▸ What you need to do: Bring together all lines from the listing below that contain the string "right".

▸ Given material:
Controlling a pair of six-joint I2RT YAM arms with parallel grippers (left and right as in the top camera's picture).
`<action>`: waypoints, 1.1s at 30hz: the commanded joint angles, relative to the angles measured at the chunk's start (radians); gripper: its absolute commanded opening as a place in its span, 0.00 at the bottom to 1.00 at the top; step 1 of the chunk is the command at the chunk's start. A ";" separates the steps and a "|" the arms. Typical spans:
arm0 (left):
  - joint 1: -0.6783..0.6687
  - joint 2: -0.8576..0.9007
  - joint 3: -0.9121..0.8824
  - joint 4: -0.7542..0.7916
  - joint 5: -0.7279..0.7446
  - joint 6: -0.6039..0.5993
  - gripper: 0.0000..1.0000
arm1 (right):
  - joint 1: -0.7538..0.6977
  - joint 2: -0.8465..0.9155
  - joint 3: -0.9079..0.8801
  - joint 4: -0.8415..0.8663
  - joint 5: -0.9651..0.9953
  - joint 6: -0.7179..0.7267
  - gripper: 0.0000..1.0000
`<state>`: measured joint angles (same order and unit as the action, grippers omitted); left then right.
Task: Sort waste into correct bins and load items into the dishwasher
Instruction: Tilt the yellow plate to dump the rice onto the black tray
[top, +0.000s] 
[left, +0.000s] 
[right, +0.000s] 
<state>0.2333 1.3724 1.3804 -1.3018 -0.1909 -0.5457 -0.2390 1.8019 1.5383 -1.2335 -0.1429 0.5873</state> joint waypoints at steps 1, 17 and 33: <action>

▸ Task response:
Controlling a pair of six-joint I2RT YAM arms with parallel grippers (left and right as in the top camera's picture).
arm1 (right):
`<state>`: measured joint angles (same order and unit as the action, grippers omitted); left then right.
[right, +0.000s] 

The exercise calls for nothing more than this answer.